§ Dataset items

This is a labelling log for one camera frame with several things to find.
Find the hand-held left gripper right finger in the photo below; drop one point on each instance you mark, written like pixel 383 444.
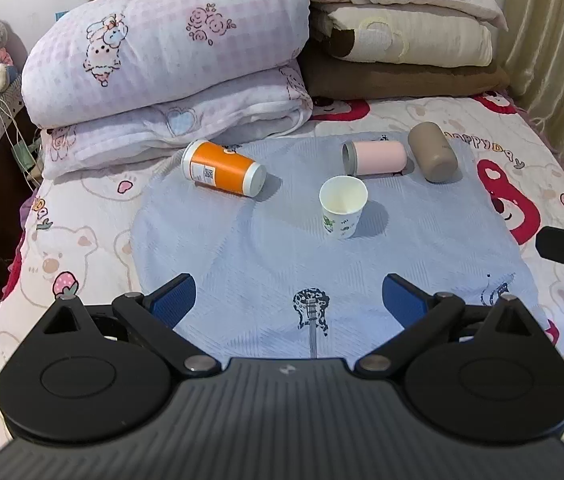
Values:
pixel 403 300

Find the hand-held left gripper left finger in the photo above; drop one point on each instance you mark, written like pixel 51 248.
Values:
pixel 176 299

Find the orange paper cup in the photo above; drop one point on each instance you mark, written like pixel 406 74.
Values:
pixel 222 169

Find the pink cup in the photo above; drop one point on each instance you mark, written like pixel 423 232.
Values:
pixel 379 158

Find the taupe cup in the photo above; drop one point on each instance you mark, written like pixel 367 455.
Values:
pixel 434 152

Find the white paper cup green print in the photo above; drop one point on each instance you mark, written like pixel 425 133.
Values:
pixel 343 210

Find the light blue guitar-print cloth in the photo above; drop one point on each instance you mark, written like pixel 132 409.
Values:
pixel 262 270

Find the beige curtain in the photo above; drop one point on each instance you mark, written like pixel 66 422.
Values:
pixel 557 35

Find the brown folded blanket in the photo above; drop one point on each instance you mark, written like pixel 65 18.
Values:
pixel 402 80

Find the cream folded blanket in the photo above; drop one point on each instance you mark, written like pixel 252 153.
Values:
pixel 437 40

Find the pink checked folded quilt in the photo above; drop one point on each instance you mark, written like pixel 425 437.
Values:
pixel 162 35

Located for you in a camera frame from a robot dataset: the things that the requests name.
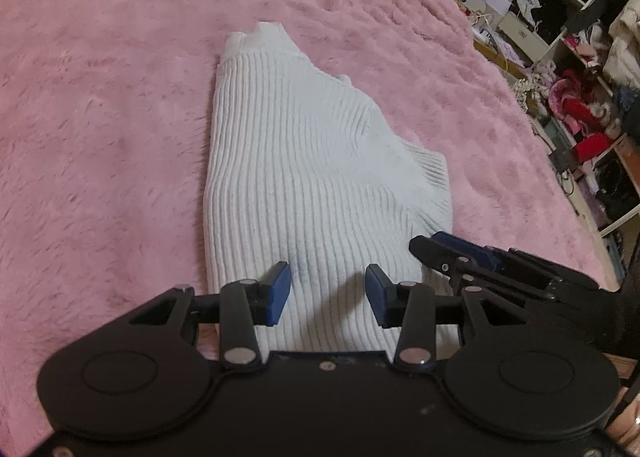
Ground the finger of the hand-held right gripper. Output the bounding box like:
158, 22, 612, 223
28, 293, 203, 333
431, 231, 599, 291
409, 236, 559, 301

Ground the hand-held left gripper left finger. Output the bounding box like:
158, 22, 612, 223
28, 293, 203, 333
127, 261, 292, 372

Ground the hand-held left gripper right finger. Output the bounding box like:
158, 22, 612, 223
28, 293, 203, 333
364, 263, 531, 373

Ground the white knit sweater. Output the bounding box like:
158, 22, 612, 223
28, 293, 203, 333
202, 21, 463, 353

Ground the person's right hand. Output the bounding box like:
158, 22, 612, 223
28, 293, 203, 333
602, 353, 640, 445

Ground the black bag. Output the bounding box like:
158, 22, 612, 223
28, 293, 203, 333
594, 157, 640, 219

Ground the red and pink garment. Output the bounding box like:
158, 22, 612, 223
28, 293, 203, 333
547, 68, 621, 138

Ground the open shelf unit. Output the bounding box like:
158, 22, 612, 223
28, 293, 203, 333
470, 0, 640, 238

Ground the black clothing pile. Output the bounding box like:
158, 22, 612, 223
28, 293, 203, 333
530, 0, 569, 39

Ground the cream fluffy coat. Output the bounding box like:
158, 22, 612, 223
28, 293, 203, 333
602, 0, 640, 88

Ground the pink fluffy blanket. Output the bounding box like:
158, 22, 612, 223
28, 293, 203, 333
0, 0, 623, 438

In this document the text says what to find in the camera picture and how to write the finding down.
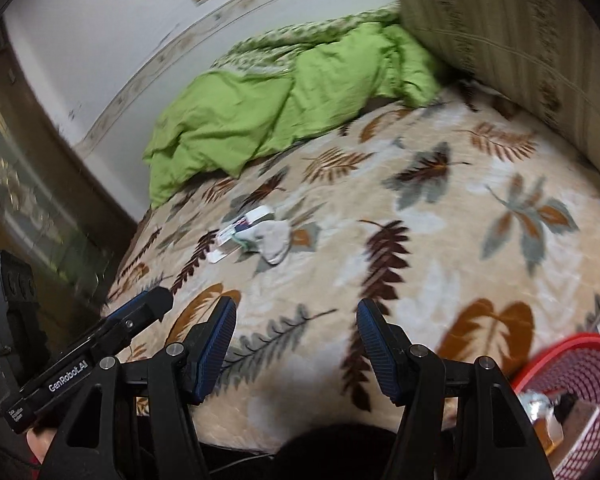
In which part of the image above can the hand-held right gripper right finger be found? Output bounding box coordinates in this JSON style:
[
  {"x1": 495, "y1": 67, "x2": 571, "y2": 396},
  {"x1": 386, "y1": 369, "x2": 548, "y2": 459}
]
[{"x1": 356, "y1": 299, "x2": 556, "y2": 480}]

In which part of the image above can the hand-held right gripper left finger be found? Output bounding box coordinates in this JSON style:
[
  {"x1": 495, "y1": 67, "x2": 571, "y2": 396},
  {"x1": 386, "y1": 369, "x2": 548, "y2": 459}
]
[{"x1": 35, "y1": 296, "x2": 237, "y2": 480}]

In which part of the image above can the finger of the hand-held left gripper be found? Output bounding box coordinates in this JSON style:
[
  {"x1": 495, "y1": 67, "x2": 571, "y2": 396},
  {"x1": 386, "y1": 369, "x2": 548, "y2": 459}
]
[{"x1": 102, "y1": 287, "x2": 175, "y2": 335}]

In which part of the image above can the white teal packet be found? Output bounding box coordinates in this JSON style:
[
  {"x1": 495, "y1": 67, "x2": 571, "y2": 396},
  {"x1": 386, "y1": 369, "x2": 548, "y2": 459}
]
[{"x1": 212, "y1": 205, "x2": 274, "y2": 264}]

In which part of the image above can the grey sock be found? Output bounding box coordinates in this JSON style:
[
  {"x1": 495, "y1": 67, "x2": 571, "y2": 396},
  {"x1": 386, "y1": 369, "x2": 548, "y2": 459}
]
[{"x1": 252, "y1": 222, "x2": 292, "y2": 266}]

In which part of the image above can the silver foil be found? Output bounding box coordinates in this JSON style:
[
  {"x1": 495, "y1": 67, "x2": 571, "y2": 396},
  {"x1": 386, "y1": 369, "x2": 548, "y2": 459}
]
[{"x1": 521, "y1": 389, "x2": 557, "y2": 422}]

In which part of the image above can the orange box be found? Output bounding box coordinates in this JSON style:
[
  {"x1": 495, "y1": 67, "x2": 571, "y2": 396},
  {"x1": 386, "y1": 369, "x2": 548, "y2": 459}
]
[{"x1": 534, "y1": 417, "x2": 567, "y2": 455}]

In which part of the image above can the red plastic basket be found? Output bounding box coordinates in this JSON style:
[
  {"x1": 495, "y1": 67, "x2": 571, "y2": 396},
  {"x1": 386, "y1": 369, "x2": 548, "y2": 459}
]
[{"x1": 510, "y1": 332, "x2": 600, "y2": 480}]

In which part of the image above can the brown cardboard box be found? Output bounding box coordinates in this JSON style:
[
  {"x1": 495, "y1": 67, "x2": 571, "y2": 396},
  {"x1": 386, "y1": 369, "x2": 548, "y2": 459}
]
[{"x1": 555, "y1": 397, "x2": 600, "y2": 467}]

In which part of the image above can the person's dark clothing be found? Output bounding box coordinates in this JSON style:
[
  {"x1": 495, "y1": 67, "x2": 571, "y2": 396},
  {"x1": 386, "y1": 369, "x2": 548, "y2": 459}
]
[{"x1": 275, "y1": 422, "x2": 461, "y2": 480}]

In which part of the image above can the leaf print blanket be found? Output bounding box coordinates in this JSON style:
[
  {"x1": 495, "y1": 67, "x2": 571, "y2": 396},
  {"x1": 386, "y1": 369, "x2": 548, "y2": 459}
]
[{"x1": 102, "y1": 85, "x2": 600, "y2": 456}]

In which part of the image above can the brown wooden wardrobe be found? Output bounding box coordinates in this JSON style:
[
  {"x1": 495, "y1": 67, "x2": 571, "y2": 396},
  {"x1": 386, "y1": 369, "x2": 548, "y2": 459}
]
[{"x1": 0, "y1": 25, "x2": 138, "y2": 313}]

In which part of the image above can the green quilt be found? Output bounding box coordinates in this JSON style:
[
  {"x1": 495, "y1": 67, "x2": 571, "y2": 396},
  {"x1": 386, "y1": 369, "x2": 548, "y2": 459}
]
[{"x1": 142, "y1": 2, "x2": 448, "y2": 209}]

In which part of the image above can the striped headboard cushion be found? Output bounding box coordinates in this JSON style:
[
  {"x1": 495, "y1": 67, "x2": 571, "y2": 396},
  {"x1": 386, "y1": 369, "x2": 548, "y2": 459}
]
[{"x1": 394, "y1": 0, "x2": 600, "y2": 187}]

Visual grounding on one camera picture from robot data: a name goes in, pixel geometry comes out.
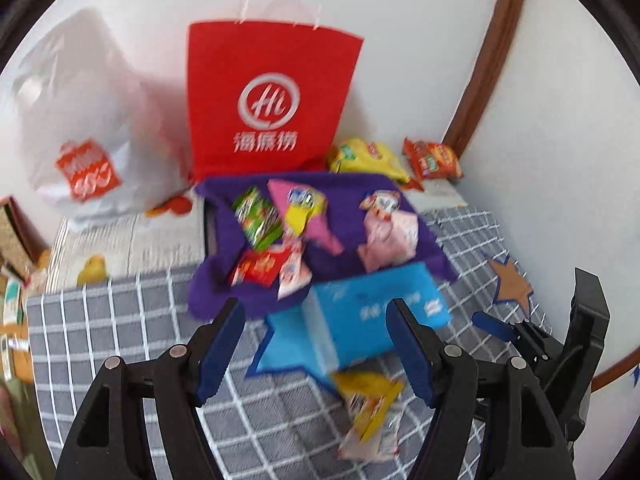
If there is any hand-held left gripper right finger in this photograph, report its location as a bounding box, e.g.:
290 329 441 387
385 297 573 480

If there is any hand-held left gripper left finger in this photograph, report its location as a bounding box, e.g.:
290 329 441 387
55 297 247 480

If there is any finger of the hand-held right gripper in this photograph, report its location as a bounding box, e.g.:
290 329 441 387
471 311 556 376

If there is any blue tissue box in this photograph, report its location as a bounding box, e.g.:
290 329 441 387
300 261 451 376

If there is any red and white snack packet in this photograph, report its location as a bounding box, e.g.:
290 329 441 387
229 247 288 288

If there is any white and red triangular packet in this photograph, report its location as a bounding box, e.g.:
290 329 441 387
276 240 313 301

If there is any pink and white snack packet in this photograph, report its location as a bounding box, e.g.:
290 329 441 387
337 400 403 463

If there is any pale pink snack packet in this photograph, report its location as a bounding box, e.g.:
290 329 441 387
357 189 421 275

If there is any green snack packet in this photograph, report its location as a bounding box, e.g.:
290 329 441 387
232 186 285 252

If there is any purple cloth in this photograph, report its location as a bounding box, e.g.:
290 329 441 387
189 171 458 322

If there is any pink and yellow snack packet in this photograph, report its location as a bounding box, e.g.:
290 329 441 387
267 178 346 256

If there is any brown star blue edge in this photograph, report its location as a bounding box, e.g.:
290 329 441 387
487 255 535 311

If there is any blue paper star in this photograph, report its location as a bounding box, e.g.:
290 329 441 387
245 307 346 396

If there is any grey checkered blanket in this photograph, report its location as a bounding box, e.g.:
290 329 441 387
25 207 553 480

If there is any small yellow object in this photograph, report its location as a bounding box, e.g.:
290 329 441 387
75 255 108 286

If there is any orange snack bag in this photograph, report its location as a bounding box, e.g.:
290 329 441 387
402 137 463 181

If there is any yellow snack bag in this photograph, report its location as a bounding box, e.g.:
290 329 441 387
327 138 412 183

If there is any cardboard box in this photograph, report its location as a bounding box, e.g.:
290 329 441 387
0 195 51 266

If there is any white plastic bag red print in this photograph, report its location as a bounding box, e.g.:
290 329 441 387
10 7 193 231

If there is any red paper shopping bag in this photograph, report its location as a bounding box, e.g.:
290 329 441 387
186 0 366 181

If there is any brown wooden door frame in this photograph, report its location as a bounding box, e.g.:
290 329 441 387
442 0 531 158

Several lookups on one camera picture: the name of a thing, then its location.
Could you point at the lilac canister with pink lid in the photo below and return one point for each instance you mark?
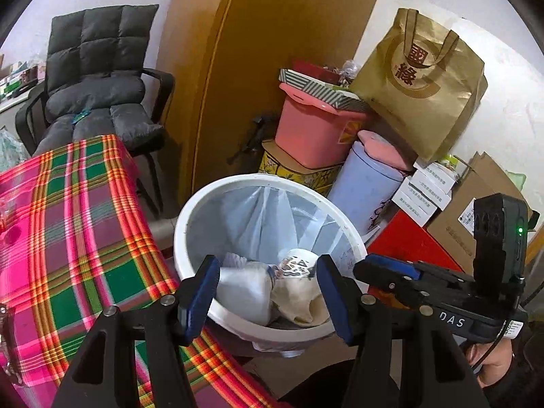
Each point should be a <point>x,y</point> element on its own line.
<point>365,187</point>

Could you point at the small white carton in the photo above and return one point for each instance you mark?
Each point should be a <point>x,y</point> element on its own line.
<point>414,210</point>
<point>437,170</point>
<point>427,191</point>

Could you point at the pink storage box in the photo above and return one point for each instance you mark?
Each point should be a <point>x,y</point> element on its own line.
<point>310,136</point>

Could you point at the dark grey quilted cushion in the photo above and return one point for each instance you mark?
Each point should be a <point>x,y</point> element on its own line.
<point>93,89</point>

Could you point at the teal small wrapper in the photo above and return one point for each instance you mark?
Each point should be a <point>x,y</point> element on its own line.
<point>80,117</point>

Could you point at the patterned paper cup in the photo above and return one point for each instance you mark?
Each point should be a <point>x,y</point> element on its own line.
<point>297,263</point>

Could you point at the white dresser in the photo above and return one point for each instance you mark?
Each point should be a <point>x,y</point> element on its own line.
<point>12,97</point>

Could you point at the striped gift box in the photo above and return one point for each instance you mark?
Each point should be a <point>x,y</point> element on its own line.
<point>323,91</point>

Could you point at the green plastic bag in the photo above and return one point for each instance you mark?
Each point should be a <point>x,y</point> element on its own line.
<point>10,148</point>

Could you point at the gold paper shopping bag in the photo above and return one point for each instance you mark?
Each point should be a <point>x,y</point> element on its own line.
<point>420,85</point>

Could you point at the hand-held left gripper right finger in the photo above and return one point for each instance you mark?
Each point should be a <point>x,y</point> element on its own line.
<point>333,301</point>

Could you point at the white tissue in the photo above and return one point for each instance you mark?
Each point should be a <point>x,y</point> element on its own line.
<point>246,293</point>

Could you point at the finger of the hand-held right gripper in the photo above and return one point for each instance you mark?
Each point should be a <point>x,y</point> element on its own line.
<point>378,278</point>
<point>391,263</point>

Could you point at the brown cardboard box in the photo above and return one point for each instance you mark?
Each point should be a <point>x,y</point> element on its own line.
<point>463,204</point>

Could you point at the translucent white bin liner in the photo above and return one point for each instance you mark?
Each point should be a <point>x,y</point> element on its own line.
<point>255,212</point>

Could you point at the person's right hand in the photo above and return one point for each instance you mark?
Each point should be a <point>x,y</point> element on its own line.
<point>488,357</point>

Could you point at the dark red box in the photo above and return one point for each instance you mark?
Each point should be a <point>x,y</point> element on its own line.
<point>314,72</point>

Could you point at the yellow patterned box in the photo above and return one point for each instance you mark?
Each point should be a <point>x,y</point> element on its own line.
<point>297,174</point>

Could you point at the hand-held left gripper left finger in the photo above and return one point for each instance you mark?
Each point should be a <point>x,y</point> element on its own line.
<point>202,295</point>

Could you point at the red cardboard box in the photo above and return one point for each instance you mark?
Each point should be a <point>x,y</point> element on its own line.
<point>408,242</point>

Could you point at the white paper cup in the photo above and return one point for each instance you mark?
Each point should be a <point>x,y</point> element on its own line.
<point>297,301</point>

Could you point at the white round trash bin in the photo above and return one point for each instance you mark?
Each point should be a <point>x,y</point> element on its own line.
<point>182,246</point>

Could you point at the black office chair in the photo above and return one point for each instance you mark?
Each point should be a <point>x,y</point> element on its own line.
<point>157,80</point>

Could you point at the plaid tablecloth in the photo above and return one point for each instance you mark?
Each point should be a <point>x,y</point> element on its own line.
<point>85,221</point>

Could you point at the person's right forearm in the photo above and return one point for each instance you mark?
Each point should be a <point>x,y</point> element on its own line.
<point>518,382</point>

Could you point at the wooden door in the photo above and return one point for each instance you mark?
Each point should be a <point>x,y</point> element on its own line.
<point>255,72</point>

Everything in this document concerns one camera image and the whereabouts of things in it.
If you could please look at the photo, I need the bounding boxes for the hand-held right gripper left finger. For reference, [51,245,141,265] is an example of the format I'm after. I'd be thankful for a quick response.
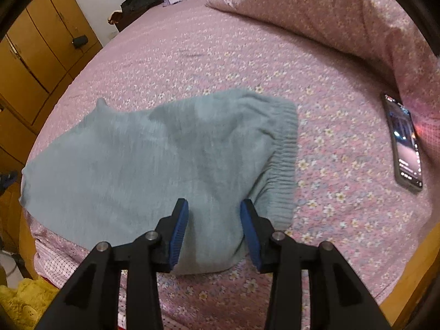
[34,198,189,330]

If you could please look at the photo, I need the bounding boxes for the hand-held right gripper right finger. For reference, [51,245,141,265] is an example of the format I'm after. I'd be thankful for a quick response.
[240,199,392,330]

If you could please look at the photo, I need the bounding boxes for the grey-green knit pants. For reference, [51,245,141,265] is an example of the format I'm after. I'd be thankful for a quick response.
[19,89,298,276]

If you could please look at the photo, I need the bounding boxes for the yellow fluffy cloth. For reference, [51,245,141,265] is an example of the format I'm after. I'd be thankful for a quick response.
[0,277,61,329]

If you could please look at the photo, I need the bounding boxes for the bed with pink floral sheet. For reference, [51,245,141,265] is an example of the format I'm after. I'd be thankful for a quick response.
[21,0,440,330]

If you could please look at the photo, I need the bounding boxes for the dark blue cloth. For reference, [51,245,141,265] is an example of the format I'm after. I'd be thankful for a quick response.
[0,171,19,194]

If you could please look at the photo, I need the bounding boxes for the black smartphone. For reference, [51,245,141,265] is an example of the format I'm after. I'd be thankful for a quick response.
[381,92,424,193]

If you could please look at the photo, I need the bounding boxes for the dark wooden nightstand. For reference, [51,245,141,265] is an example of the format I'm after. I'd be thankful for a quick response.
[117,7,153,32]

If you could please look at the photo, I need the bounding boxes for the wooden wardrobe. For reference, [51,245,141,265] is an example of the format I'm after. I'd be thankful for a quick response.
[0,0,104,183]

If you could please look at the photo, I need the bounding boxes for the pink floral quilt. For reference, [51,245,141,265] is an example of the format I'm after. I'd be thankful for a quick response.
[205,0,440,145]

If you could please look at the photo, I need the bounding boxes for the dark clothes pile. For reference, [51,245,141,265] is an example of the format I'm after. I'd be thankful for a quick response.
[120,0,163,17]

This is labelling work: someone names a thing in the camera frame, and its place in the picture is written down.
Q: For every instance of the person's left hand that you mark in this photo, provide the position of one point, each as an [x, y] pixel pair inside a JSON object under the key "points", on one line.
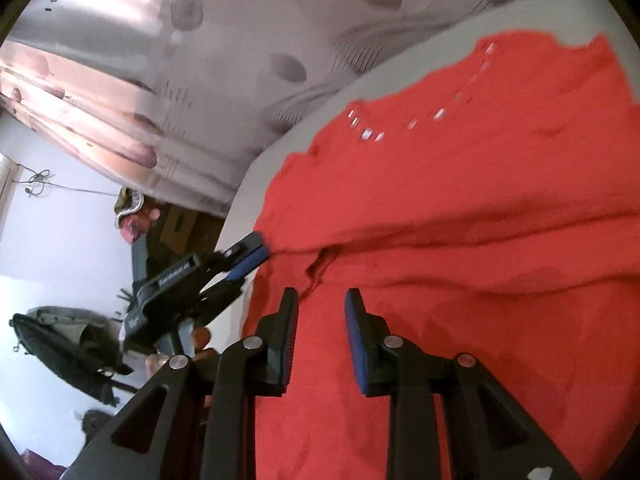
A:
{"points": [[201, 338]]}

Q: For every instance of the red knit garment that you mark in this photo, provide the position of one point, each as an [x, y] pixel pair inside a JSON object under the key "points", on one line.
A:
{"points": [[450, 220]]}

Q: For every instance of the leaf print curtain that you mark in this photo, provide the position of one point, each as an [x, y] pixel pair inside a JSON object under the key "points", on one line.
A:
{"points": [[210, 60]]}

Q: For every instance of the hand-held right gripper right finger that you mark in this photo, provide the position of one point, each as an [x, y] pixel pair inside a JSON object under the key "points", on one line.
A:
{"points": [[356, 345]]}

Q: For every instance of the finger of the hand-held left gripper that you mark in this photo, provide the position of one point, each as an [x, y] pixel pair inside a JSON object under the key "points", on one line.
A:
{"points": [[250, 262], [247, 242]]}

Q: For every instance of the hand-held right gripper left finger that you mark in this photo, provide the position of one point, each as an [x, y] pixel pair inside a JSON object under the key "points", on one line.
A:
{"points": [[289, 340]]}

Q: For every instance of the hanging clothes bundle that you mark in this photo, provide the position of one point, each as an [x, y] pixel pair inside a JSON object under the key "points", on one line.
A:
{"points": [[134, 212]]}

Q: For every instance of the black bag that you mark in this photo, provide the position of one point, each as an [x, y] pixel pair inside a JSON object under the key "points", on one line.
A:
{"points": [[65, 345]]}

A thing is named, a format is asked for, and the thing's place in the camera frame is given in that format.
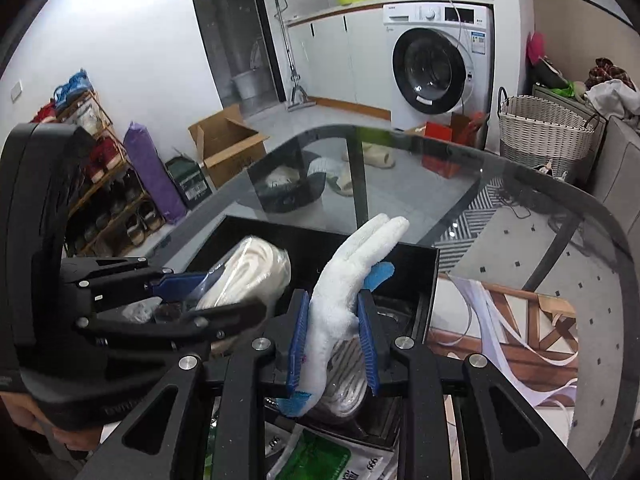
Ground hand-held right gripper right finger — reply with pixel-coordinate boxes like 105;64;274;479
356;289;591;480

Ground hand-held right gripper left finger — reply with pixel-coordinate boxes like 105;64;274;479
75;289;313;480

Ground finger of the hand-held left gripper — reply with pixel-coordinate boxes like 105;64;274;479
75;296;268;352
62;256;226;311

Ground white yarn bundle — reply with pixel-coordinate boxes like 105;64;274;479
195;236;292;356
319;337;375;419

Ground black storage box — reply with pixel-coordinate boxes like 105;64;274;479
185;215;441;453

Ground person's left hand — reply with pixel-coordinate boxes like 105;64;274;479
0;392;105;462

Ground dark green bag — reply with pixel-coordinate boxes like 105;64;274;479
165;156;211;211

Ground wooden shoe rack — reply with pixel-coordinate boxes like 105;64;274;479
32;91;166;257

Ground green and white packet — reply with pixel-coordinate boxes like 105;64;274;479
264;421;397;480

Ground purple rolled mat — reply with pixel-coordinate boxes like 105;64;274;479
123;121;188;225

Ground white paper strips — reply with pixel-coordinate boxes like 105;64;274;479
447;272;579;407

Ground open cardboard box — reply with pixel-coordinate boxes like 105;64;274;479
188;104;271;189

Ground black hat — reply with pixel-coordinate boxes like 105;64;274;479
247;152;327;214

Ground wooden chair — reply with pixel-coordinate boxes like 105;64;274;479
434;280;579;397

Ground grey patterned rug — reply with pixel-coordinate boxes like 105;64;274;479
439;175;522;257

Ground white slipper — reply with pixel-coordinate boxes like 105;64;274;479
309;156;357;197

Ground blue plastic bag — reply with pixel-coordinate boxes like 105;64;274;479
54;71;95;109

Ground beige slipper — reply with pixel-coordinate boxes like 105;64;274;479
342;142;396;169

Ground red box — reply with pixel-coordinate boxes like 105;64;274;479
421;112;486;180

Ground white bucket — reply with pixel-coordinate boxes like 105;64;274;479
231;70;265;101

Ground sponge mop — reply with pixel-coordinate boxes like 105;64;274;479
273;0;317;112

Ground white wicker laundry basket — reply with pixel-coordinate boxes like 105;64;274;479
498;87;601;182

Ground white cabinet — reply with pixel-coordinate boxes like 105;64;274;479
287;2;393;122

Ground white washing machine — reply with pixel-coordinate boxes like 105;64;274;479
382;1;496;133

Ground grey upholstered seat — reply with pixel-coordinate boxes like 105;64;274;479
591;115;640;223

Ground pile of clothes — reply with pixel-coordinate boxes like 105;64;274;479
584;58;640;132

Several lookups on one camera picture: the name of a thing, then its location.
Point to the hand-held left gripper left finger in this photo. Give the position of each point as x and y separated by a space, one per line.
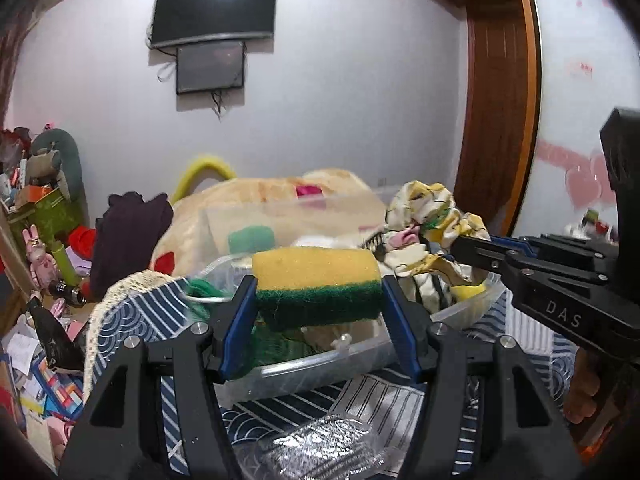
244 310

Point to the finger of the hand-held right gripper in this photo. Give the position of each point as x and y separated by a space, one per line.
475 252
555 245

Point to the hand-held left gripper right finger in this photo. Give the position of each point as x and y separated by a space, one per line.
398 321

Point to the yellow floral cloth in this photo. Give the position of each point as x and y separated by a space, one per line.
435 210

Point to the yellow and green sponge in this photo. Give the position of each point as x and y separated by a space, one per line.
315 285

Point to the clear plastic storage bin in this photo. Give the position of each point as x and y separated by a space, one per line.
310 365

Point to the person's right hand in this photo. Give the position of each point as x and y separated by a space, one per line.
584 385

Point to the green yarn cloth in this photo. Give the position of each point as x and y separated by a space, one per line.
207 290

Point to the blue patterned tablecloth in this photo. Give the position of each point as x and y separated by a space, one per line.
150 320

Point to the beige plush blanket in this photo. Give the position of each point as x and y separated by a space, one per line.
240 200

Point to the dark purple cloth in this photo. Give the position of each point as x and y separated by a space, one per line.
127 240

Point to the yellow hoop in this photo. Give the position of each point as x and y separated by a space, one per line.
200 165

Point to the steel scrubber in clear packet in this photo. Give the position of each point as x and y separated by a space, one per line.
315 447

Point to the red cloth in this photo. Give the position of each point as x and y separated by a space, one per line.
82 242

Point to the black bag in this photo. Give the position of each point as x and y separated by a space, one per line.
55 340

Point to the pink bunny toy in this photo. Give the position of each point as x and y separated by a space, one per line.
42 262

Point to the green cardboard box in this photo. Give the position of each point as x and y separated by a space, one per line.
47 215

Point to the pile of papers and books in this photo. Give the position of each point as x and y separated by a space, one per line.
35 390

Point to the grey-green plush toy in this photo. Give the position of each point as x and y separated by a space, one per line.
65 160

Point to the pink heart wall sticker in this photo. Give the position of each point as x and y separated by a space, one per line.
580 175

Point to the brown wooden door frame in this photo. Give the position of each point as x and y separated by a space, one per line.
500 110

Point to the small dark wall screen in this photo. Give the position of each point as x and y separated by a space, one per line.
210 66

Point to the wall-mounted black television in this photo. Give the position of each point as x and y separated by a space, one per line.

§ WHAT TO WORK ON
Among the lines above, return each one holding the string "shopping".

§ ANSWER TO THE PROBLEM
If there is any red paper shopping bag in this photograph, report its location as a bounding box, e.g.:
Could you point at the gold paper shopping bag in the photo above and return one point for each instance you mark?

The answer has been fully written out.